About this exercise: Quote word for word the lines below, beginning with the first and ending with the one that has "(125, 34) to (42, 61): 330". Drop the pictures.
------ Provided records
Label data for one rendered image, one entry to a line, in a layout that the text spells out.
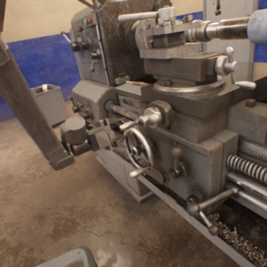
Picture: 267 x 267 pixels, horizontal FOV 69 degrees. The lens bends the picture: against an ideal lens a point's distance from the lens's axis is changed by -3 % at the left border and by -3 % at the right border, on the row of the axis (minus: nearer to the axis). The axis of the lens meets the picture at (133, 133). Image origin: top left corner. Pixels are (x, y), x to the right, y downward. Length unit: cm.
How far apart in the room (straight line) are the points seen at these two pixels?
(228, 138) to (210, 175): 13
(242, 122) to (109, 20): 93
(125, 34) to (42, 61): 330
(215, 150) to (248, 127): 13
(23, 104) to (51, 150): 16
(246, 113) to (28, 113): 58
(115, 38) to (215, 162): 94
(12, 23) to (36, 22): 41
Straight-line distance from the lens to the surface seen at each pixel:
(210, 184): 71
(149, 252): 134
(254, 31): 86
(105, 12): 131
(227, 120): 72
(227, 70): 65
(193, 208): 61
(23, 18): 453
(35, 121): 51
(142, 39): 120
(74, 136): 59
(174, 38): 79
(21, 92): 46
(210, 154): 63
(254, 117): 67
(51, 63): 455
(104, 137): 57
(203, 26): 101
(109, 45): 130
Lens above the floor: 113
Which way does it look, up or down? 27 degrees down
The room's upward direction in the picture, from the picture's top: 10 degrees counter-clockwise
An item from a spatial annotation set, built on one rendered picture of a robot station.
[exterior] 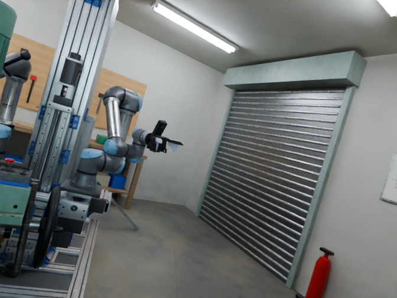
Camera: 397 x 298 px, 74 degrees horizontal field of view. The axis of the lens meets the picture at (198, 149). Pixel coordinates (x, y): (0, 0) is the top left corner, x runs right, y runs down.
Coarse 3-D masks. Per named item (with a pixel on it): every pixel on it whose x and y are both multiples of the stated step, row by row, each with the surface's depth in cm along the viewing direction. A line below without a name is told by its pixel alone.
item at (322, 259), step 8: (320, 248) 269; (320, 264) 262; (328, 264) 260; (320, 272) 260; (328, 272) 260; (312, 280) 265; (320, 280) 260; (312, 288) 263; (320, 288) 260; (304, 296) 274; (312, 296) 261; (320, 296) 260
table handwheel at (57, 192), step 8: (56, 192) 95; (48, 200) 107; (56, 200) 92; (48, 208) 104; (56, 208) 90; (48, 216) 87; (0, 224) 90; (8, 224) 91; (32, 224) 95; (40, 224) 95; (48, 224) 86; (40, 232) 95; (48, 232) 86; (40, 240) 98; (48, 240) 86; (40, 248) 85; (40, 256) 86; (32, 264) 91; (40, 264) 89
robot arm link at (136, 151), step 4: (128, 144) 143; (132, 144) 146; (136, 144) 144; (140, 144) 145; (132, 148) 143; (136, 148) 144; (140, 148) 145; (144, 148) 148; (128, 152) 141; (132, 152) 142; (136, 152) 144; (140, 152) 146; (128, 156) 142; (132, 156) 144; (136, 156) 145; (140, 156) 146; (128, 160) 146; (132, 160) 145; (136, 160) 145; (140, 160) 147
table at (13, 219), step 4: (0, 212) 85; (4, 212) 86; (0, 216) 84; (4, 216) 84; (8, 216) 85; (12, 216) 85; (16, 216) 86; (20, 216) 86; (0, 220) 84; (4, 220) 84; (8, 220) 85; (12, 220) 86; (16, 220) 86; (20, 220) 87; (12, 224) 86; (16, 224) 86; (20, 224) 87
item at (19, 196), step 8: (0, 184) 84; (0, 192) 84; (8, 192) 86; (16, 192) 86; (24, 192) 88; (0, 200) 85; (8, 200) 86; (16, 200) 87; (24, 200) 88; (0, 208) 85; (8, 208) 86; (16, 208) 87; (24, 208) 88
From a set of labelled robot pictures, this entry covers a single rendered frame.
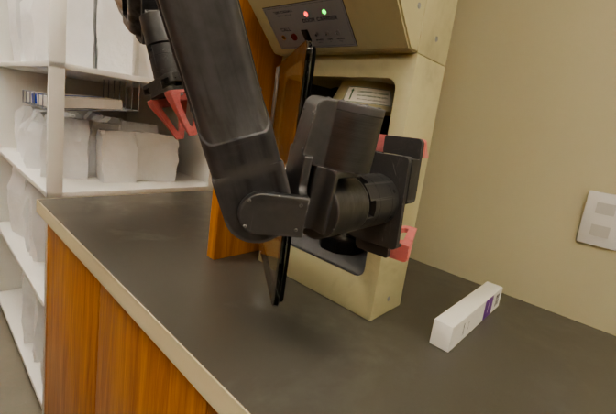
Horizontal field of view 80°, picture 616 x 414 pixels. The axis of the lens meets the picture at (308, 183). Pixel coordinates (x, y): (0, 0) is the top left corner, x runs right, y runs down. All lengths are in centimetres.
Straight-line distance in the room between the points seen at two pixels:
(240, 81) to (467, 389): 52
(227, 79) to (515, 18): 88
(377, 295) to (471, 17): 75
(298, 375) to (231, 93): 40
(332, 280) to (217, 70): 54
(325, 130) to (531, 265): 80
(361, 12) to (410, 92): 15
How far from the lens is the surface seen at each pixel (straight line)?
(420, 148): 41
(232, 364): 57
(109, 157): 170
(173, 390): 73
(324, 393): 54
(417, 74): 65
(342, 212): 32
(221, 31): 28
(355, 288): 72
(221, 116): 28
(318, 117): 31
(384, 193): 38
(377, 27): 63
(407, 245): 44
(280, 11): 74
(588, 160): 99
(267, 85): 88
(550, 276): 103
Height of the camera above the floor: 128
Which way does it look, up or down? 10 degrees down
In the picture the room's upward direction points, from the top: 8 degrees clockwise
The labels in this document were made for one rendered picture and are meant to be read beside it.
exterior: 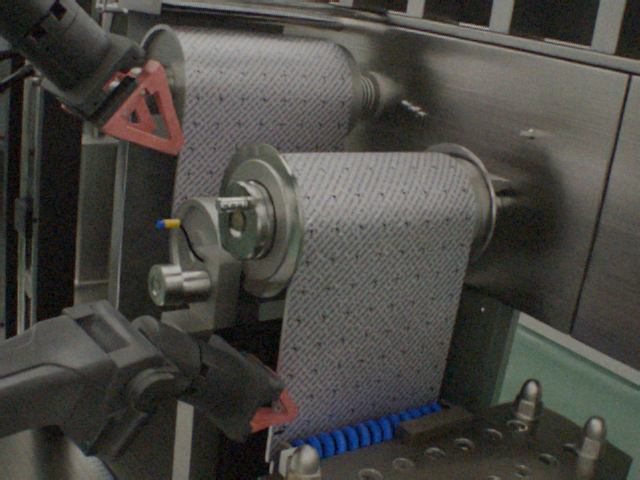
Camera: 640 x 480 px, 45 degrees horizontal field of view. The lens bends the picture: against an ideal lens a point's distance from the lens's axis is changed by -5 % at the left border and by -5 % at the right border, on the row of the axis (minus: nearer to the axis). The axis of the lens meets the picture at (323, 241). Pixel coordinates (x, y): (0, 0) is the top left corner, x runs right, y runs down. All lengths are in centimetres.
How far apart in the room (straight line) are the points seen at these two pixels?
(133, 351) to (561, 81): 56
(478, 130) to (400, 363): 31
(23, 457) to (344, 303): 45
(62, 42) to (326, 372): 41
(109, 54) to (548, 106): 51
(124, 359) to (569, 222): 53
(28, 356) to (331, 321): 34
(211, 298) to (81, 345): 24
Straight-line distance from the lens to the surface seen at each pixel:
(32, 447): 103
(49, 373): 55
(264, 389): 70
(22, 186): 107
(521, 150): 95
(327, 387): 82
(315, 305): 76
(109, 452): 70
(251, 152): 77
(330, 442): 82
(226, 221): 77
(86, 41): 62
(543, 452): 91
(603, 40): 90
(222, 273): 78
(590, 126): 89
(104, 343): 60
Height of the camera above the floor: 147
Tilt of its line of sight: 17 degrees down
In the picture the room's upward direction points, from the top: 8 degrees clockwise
------------
Solution below:
Label data for one rendered image, one entry to a line, in a layout that the text spells out.
Picture: 267 x 267 pixels, horizontal FOV 69 degrees. The lens bends the picture: against an ideal lens a point's distance from the lens's axis is changed by -3 % at the left border and by -3 % at the right border, on the row of the axis (minus: nearer to the axis). The axis of the lens meets the picture at (133, 133). Image origin: top left corner. Pixels are (x, y), x to the right, y downward. Length unit: cm.
How far apart in the room (straight line) are the points seen at these two pixels?
(228, 138) to (210, 175): 13
(242, 122) to (109, 20): 93
(125, 34) to (42, 61): 330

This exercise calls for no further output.